俺はこの能力を使って各種族の王を打ち倒し獣王の座に着いた。羊族の皆は喜んでくれたし俺は獣王になれてよかったと思っている。そんな時、俺はある問題に直面していた。それは、隣国バストロイドとの関係についてだ。

隣国、バストロイド王国は長年サーヴェッチ獣王国と争ってきたこの世界の二大大国だ。我が国は獣人の住む国だがバストロイド王国は人族という種族が住んでいて比較的温厚な性格をしていると聞く。そして身分制度があり貴族院と衆議院がある立憲君主制の国なんだとか。

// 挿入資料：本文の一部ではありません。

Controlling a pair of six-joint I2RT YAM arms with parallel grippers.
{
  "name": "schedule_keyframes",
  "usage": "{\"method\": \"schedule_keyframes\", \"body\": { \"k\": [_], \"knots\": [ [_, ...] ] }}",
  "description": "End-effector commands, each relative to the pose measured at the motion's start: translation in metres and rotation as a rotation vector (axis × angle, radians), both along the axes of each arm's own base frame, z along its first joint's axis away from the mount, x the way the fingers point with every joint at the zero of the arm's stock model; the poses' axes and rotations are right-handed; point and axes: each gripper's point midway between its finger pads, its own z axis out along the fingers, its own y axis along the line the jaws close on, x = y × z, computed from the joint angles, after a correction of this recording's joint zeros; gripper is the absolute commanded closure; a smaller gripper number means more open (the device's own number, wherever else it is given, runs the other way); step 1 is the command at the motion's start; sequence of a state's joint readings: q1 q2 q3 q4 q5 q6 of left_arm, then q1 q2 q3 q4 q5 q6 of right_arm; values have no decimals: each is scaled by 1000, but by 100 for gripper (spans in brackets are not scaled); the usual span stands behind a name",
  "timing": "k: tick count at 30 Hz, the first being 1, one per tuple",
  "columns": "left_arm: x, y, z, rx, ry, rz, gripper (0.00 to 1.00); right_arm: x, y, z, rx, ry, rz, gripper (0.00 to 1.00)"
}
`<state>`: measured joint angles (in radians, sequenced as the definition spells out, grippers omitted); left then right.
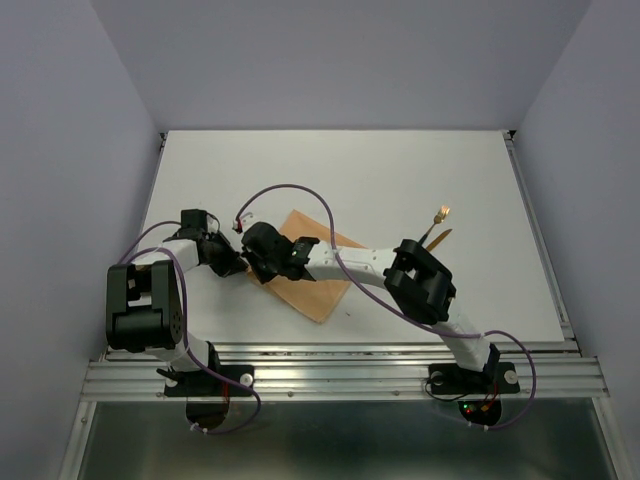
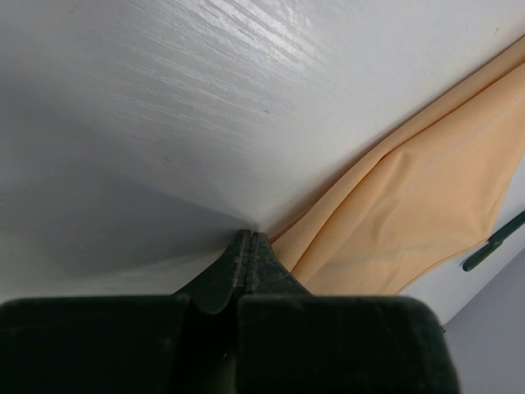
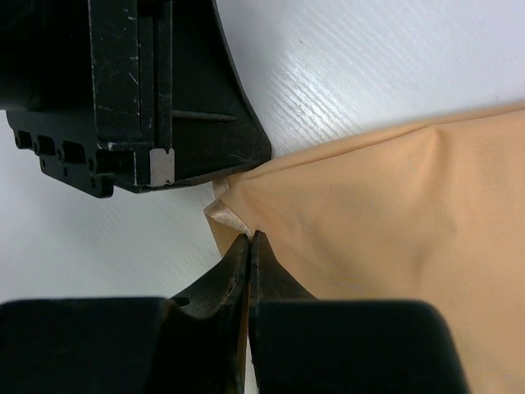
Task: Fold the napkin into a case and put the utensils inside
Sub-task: Pick up the lower triangle-folded napkin from the center of the board.
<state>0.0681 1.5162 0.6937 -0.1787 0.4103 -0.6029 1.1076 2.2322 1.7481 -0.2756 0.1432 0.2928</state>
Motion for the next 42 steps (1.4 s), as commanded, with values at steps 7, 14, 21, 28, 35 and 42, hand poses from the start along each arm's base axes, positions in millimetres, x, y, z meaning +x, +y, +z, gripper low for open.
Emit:
{"method": "schedule_keyframes", "body": {
  "k": [7, 14, 21, 28, 35, 42],
  "knots": [
    [-4, -4, -1, -5, -3, -22, 100, 15, 22, 50, 119, -89, -27, 99],
    [-5, -5, 1, -8, -9, -25, 100, 13, 27, 42, 116, -77, -7, 99],
    [-6, -3, 1, 2, -7, -20, 100, 9, 23, 41, 126, -71, -2, 71],
    [-5, -2, 2, 4, -7, -23, 100, 8, 24, 45, 132, -80, 17, 65],
    [-4, -2, 3, 6, -7, -23, 100, 4, 27, 40, 138, -68, 48, 49],
    [-3, -3, 2, 0, -3, -26, 100, 8, 28, 20, 63, -158, 55, 42]
  ]
}}
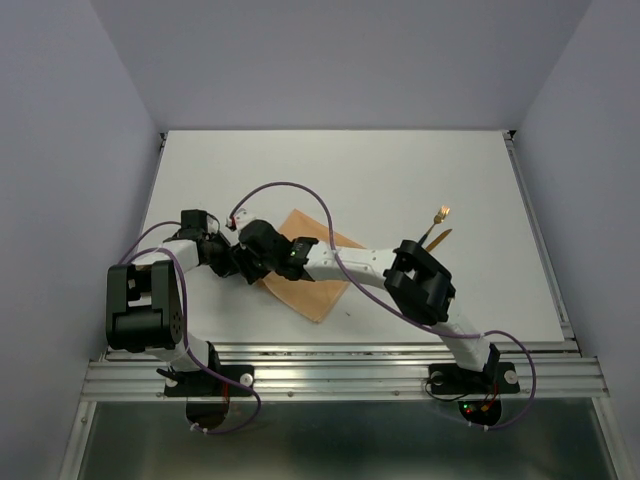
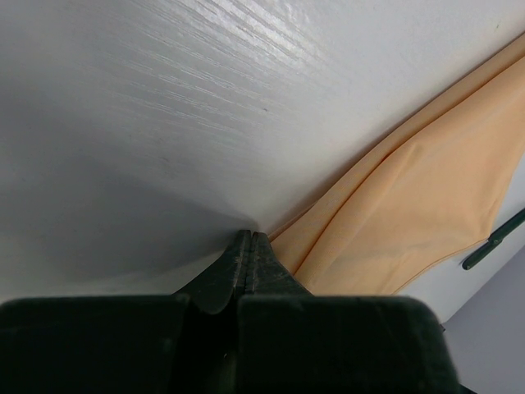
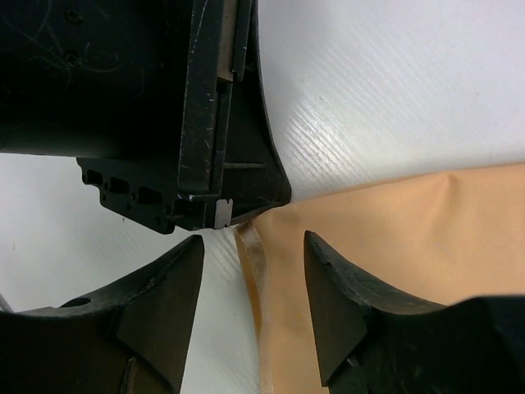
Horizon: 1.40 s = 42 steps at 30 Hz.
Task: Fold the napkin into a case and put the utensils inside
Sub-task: Pick up the lower triangle-folded napkin from the center of the board.
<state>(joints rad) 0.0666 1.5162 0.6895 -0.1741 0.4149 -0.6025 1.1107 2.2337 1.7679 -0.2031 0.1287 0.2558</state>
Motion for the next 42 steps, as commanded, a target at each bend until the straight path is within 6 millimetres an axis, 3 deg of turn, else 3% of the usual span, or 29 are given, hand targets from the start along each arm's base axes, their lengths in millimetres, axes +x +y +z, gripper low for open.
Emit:
{"method": "schedule_keyframes", "body": {
  "k": [1, 4, 14, 17, 24, 28, 32, 33, 40, 42],
  "knots": [
    [-3, -2, 2, 3, 1, -22, 100, 1, 12, -6, -17, -118, 15, 42],
    [-3, -2, 2, 2, 2, -23, 100, 11, 10, -12, -28, -168, -10, 40],
    [-3, -3, 3, -5, 2, -20, 100, 13, 10, -32, -42, -214, -11, 41],
    [-3, -3, 1, -6, 7, -25, 100, 16, 8, -39, -47, -221, -31, 50],
    [-3, -3, 1, -4, 8, -25, 100, 17, 6, -35, -21, -224, -60, 92],
    [-3, -3, 5, -2, -8, -23, 100, 14, 8, -30, 16, -202, -24, 99],
    [2, 2, 15, 4, -28, -14, 80, 17, 6, -11, 141, -116, 24, 99],
    [4, 4, 17, 9, -34, -15, 75, 13, 1, -17, 154, -84, 32, 99],
    [12, 10, 38, 23, -84, -12, 61, -8, 10, 2, 301, 149, 237, 99],
    [11, 11, 42, 25, -95, -12, 52, -14, 10, 6, 335, 220, 260, 99]
  ]
}}
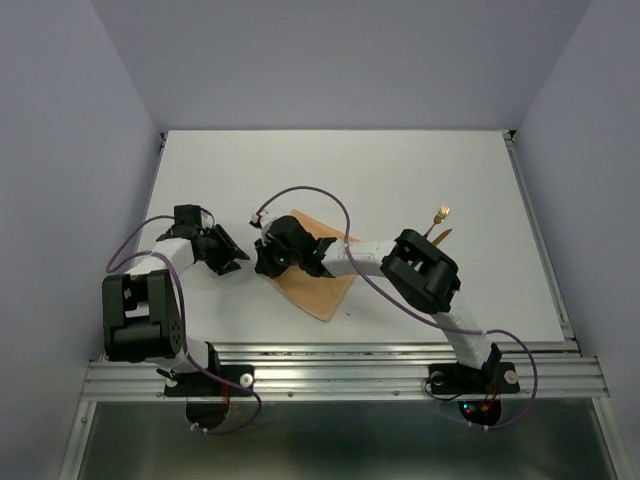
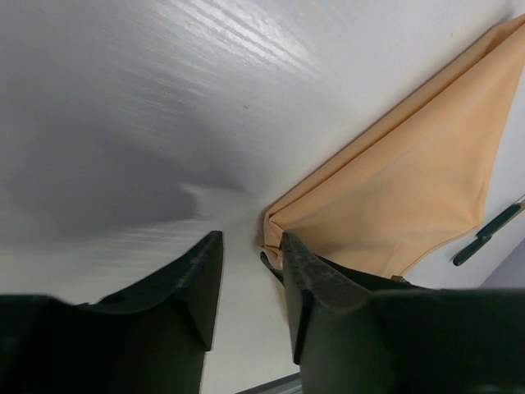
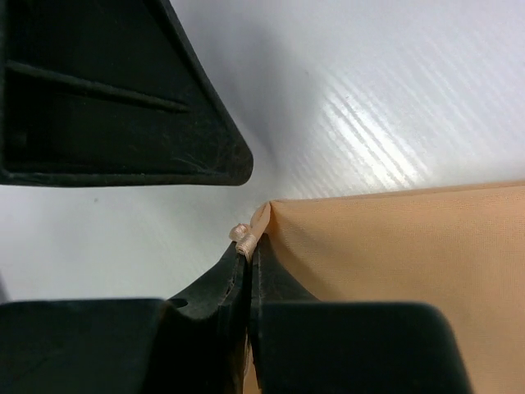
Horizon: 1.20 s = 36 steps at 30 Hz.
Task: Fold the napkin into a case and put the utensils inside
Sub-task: Pick up the lower triangle-folded napkin from the center of the board.
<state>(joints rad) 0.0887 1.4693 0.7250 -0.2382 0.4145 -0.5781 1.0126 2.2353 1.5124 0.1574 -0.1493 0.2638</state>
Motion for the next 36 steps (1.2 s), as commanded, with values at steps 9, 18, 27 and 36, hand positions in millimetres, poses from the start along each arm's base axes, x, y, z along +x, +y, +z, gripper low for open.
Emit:
{"method": "schedule_keyframes", "body": {
  "k": [9, 18, 27, 36],
  "knots": [
    [4, -2, 31, -9, -104, -31, 39, -18, 6, 58, 258, 394, 199, 99],
    [-2, -23, 27, -134, -105, -90, 27, -21, 1, 48, 248, 441, 210, 99],
    [-9, -40, 18, -258, -65, -127, 27, -20, 1, 38, 228, 449, 200, 99],
    [-20, -44, 3, -280, 0, -129, 37, -18, 1, 34, 220, 441, 187, 99]
  ]
}}
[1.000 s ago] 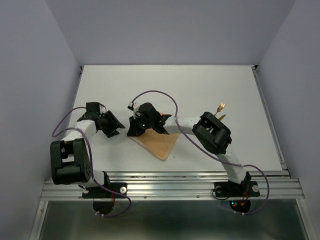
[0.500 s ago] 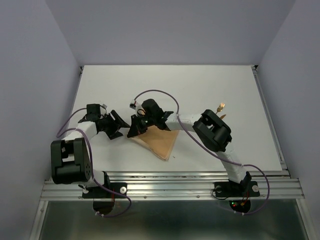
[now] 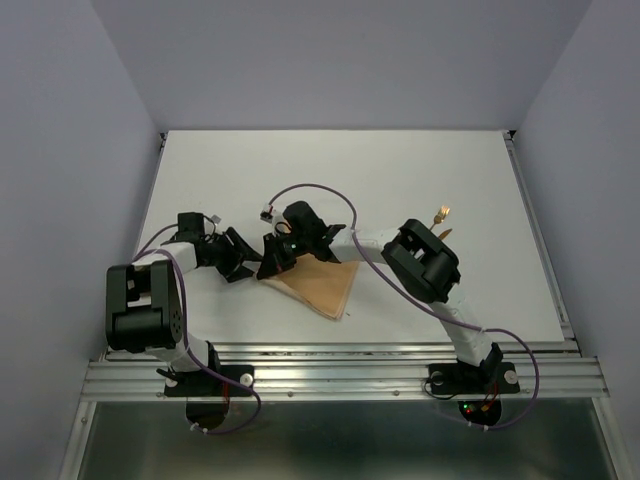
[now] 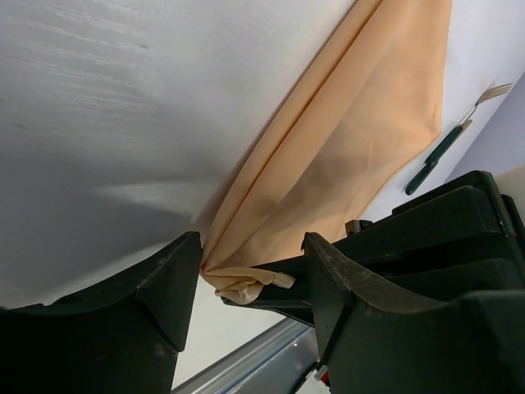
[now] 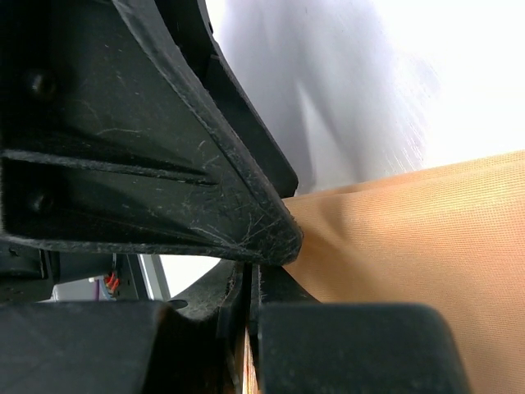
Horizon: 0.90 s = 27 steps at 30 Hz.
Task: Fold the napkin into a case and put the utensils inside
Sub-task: Pick up the lower triangle-folded napkin from the center of the board.
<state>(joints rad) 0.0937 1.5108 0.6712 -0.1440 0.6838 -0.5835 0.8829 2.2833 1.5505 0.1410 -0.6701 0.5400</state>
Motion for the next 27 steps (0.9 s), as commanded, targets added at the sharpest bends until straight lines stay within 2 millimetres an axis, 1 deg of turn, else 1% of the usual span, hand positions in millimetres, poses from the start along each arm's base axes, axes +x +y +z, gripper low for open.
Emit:
{"method": "schedule_keyframes", "body": {
  "k": [1, 4, 7, 12, 14, 16, 19, 23, 27],
  "knots": [
    [-10, -5, -5, -32, 23, -19, 38, 7, 11, 18, 47, -41, 7, 99],
    [-12, -5, -11, -27, 46, -16, 42, 7, 11, 21, 51, -48, 8, 99],
    [-12, -5, -14, -22, 56, -14, 45, 7, 11, 23, 53, -51, 10, 99],
    [-9, -4, -15, -21, 59, -8, 45, 7, 10, 26, 56, -65, 15, 99],
    [-9, -5, -16, -22, 62, -8, 44, 7, 9, 25, 52, -68, 16, 99],
    [-8, -6, -15, -31, 60, -8, 40, 5, 8, 27, 54, -75, 27, 99],
    [-6, -9, -13, -43, 52, -12, 32, 5, 8, 28, 56, -85, 31, 99],
    [-4, -12, -12, -46, 50, -22, 28, 7, 7, 30, 51, -101, 26, 99],
    [-5, -14, -14, -45, 60, -25, 28, 9, 6, 32, 49, -119, 19, 99]
  ]
}}
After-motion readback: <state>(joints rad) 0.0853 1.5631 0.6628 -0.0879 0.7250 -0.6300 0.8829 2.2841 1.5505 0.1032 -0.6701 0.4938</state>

そのバストロイド王国と今争うのはマズい。獣王が変わったばかりで国が少し混乱している状態だ。だが俺はそんな弱腰の姿勢を部下たちや国民に見せられないので正直になって戦争を回避すべきということを元老院に言えないでいる。
そんな時、バストロイド王国側から友好条約の締結案が出された。

獣王国に来た使者は不気味な仮面をつけたハルミトン・コンフィニシス伯爵という若そうな男だという報告を受けた。
俺はなんとしても友好条約を締結しようとしていたが、元老院と外務省がそれを許さなかった。元老院はこの案件を承認せず、外務省も同じく承認しなかった。俺は最後の希望を持ってバストロイドの使者を見定めるという名目でハルミトン・コンフィニシス伯爵に会ってみることにした

会った瞬間に俺は気づいた。彼は俺の番だということに
側近たちが攻撃しようとしているのを止めて俺はゆっくりとハルミトンへと歩み寄った。

「俺の番!俺の番!やっと会えた!これ程番とは引き寄せられるものだったのだな!」
「は、離してください!番とは何ですか!?」

俺の番は混乱しているようだ。俺は短く簡単に『番』につてハルミトンに説明した

「確かハルミトンだったな?俺の妃になってくれないか?あぁ、愛しい顔を見せてくれ。仮面なんて外して?」

ハルミトンはそう言っても中々仮面を外してくれない

「やめ…やめてください!」

俺は腕を振りほどかれた
一瞬、俺は何が起こったのか分からなかった

アルベルトがハルミトンに向かってなにか言っているが俺はそれすら頭に入ってこなかった。ハルミトンは番になれない理由を言っていたが俺はそれどころではなかった。混乱でハルミトンから視線を外せない

「お願いだから、国に返してくれ……」

俺はその言葉でようやく我に返りハルミトンを腕の中から解放し部屋に返した。